In dem Stück „Der Hauptmann von Köpenick“ von Carl Zuckmayer beklagt sich der Schuster Wilhelm Voigt bei seinem Schwager darüber, dass er nach seiner Entlassung aus dem Knast aufgrund der staatlichen Ordnungen keinen Pass, keine Arbeit und Wohnung und auch keine Aufenthaltsgenehmigung bekomme. Der Schwager, ein aufrechter preußischer Unteroffizier, verweist ihn dann auf die Notwendigkeit der Ordnung: „’n Mensch biste überhaupt nur,  wenn du dich in ne menschliche Ordnung stellst! Leben tut auch ne Wanze!“ Darauf antwortet Voigt: „Richtig! Die lebt, Friedrich! Und weißte, warum se lebt? Erst kommt de Wanze, und dann de Wanzenordnung! Erst der Mensch, Friedrich! Und dann de Menschenordnung!“
In unseren Diskussionen über das richtige Verhalten im Gemeindeleben fällt häufig der Satz: „Gott ist ein Gott der Ordnung.“ Für Paulus ist hier der Gegensatz zur Unordnung der Friede. Ordnung muss sein. Sie bezieht sich auf Regeln, die unser Verhalten untereinander  erleichtern. Friede beschreibt unser Verhältnis miteinander und zueinander. Die Ordnung ist um des Menschen willen da und nicht der Mensch um der Ordnung willen.
Diese Haltung finden wir stets bei Jesus, hier nur einige Beispiele: Jesus handelte häufig  gegen die damalige Ordnung, weil es ihm um den Menschen ging. Er pflegte  Tischgemeinschaft mit Zöllnern und Sündern. Die frommen Ordnungshüter hielten ihn für einen „Fresser und Weinsäufer, ein[en] Freund der Zöllner und Sünder“ (Mt 11,19). Als seine Jünger am Sabbat Ähren rauften, beschwerten sich die Pharisäer bei Jesus. Er rechtfertigte ihr unerlaubtes Tun: „Der Sabbat wurde zum Wohl des Menschen gemacht und nicht der Mensch für den Sabbat.“ (Mk 2,27 NLB)
Als die Schriftgelehrten die Ehebrecherin zu Jesus brachten, wiesen sie auf das Gesetz Moses hin, das Steinigung gebietet.
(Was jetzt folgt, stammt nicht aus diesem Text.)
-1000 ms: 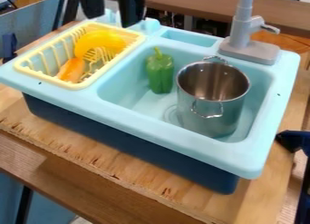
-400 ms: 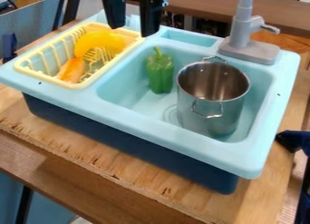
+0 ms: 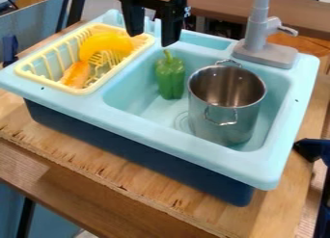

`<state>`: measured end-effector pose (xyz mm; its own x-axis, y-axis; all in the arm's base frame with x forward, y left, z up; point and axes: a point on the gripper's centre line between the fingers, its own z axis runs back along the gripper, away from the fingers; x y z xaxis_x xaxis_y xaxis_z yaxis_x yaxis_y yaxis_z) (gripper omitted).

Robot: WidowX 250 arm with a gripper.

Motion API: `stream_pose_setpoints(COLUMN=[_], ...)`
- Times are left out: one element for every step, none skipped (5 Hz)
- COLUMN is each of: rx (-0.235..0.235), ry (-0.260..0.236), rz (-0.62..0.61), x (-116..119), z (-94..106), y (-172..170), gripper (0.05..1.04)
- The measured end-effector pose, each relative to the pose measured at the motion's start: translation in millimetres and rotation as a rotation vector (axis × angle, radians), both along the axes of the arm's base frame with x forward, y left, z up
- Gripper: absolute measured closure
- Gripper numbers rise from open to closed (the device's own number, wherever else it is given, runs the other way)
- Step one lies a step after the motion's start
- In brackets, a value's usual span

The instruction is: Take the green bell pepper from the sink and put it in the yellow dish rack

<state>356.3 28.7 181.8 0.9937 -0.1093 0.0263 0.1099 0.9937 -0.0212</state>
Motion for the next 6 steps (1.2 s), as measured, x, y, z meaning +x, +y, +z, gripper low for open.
stream_pose_setpoints(rx=[0.033,0.039,0.012,-0.026,-0.041,-0.061], ry=[-0.014,0.002,-0.042,-0.088,-0.097,-0.085], rz=[0.015,0.015,0.009,0.040,0.055,0.068], x=[2,7,15,25,30,33], z=[7.3,-3.7,-5.6,-11.7,-17.6,-28.3], y=[3,4,1,4,3,6], gripper=[0.085,0.085,0.085,0.085,0.085,0.085])
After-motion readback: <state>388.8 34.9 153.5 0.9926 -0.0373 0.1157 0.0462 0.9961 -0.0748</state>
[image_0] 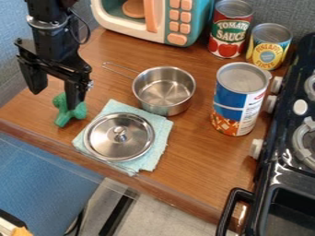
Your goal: Move silver pot to left side of table
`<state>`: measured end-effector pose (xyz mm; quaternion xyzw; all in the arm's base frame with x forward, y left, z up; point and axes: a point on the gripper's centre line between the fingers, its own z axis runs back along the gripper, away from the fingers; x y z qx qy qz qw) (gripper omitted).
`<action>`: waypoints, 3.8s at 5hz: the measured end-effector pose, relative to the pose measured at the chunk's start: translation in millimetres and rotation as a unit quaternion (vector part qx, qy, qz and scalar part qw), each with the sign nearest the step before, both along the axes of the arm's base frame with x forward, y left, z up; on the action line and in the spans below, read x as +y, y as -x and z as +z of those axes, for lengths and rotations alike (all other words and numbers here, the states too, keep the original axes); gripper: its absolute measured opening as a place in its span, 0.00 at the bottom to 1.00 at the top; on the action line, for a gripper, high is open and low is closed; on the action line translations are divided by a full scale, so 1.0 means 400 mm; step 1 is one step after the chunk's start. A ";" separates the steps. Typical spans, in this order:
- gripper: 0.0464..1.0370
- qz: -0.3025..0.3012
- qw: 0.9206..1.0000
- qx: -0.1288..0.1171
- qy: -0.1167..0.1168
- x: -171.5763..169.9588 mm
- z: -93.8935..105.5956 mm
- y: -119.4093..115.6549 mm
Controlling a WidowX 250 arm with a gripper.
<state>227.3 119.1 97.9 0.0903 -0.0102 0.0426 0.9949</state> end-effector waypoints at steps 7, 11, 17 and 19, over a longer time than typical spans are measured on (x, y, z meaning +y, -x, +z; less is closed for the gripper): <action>0.96 -0.149 0.981 -0.040 0.118 -0.332 -0.088 -0.268; 0.11 -0.182 0.979 -0.050 0.073 -0.280 -0.114 -0.261; 0.03 -0.016 0.999 -0.048 0.021 0.032 -0.119 -0.340; 0.03 0.042 0.999 -0.015 0.012 0.041 -0.157 -0.318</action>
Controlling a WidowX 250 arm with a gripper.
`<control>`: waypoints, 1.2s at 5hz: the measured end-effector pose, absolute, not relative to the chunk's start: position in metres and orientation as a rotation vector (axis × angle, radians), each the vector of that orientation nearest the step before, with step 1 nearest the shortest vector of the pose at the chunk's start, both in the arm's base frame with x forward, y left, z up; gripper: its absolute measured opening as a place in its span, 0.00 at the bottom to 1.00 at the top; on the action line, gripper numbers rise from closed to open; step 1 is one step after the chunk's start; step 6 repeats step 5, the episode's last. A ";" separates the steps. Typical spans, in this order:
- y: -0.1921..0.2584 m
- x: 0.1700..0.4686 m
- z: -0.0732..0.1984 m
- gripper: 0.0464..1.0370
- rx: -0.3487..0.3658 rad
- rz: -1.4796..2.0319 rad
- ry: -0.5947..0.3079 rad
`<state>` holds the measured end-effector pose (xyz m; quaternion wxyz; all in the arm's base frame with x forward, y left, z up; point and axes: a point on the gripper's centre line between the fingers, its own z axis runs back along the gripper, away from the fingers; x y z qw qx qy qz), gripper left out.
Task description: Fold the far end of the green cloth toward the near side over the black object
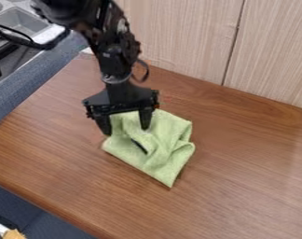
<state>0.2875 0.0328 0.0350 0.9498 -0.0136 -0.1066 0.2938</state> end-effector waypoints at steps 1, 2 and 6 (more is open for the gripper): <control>0.028 0.293 0.064 0.96 -0.012 0.565 -0.290; 0.029 0.292 0.092 0.96 0.003 0.554 -0.351; 0.032 0.287 0.110 0.96 0.022 0.581 -0.409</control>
Sie forderten ihn zu einer Stellungnahme auf, um seine  Gesetzestreue zu prüfen. Jesus entschied sich gegen die Forderung des Gesetzes, für die Begnadigung der Frau (Joh 8,1–11).
„Die Schriftgelehrten und Pharisäer lehrten über das Gesetz; er [Jesus] lehrte über das  Leben.“ (William G. Johnsson: Der Unvergleichbare, Advent-Verlag, Lüneburg, Bd. 1, S. 190) Wir sollten handeln, wie Jesus es tat – den Menschen wichtiger nehmen als unsere  menschlichen Ordnungen.